__Work item__.
Go through the data below and return each line containing the word "padded".

======== Supplied entries

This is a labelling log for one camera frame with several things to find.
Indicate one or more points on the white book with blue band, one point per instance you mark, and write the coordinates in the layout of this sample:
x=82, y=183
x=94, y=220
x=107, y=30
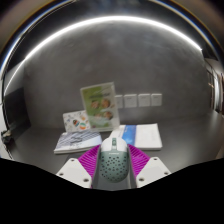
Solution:
x=145, y=136

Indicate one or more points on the black monitor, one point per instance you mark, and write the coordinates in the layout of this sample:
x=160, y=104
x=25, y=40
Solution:
x=16, y=113

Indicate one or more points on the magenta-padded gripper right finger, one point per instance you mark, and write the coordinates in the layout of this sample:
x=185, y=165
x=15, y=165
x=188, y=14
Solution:
x=152, y=170

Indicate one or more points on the white ceiling light strip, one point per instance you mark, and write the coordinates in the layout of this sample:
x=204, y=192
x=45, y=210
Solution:
x=110, y=18

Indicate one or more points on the green menu sign stand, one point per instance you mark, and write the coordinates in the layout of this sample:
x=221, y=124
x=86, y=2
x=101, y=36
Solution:
x=100, y=106

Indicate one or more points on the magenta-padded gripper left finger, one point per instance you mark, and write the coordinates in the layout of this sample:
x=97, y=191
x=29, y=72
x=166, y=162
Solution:
x=75, y=171

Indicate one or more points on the dark framed glass partition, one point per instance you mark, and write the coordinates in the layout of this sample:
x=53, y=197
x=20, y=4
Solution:
x=215, y=86

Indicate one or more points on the grey striped magazine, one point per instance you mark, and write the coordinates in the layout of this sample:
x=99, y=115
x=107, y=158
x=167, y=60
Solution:
x=77, y=141

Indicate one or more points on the white wall socket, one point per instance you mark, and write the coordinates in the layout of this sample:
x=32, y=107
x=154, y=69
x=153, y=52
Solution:
x=119, y=101
x=144, y=100
x=156, y=99
x=130, y=100

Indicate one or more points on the white card with colourful pictures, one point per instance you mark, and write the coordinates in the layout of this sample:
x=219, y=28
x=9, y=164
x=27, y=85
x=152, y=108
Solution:
x=75, y=121

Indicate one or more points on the white and green perforated mouse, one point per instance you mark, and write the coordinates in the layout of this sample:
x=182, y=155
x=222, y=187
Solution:
x=114, y=163

================

__The completed task__.
Indicate one or more points on the magenta-padded gripper right finger, one point per instance you mark, and write the coordinates in the layout of this sample:
Indicate one or more points on the magenta-padded gripper left finger, one point per instance you mark, and write the coordinates in the layout of this sample:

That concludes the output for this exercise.